YOUR GOAL
The reply to the records below should contain exactly the lines from the line with "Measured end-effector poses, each" through the line with "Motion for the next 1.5", and nothing besides.

MATERIAL PROVIDED
= Beginning of Section =
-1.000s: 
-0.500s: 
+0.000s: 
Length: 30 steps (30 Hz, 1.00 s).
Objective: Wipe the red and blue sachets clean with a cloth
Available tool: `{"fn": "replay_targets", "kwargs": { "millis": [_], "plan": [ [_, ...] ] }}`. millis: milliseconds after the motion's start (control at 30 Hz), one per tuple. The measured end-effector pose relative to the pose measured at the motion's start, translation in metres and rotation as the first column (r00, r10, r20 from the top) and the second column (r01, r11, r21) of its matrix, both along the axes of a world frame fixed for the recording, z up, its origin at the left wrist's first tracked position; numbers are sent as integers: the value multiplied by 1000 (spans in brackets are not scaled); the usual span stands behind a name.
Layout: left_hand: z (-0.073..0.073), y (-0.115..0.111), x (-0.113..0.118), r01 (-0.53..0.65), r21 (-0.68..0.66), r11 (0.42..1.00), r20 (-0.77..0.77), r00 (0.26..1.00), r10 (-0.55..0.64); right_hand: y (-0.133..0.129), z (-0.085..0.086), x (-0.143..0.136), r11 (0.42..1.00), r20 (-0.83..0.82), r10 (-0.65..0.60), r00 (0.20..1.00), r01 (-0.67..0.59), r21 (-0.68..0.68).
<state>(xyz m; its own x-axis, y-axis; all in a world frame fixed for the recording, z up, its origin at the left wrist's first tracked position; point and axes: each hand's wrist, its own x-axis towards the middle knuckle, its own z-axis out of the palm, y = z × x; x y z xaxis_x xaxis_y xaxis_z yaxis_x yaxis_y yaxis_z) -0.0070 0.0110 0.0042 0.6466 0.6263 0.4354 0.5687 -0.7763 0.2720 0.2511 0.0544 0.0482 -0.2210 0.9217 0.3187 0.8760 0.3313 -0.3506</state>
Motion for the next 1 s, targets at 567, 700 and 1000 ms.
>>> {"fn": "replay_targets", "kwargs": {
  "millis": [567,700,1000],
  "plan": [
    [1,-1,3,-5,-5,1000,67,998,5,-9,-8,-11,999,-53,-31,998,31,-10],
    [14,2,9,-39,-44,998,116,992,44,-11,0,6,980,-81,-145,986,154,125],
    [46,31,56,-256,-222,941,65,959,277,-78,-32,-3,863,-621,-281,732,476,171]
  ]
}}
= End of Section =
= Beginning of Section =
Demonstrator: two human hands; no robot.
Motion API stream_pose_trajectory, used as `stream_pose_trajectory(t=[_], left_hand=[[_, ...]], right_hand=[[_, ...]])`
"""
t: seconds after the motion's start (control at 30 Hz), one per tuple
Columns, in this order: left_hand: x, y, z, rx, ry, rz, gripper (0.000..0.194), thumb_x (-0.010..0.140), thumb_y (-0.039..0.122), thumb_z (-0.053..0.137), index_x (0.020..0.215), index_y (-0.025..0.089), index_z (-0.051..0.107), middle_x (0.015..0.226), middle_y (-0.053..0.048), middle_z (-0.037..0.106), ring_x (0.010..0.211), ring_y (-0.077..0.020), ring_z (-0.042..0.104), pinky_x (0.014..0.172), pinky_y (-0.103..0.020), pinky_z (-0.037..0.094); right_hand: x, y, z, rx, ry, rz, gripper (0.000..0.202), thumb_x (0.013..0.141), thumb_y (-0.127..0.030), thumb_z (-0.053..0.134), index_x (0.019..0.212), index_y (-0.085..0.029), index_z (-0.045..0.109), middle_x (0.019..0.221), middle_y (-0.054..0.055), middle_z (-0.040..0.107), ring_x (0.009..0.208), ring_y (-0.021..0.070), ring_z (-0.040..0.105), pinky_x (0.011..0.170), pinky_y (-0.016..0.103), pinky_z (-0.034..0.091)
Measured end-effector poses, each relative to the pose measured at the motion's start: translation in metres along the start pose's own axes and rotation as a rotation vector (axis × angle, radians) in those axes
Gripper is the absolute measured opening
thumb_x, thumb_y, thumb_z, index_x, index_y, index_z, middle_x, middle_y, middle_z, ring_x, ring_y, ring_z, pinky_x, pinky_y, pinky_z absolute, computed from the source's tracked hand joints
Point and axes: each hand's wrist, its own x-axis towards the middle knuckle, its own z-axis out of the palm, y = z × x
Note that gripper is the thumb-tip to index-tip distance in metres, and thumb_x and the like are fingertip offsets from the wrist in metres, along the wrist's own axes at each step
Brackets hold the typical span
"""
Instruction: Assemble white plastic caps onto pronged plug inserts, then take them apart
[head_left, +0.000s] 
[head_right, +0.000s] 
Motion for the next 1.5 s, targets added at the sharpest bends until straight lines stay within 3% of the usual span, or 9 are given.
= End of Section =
SOLUTION FOR THIS TASK
Measured end-effector poses, each relative to the pose measured at the motion's start: translation in metres along the start pose's own axes and rotation as a rotation vector (axis × angle, radians) in those axes
Gripper is the absolute measured opening
thumb_x, thumb_y, thumb_z, index_x, index_y, index_z, middle_x, middle_y, middle_z, ring_x, ring_y, ring_z, pinky_x, pinky_y, pinky_z absolute, computed from the source's tracked hand joints
Point and axes: each hand's wrist, its own x-axis towards the middle knuckle, its own z-axis out of the palm, y = z × x
Note that gripper is the thumb-tip to index-tip distance in metres, and thumb_x and the like are fingertip offsets from the wrist in metres, along the wrist's own axes at each step
Brackets hold the typical span
"""
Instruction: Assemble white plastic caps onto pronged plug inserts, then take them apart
[head_left, +0.000s] 
[head_right, +0.000s] 
Motion for the next 1.5 s, targets added at the sharpest bends until straight lines stay within 3% of the usual span, or 9 are given.

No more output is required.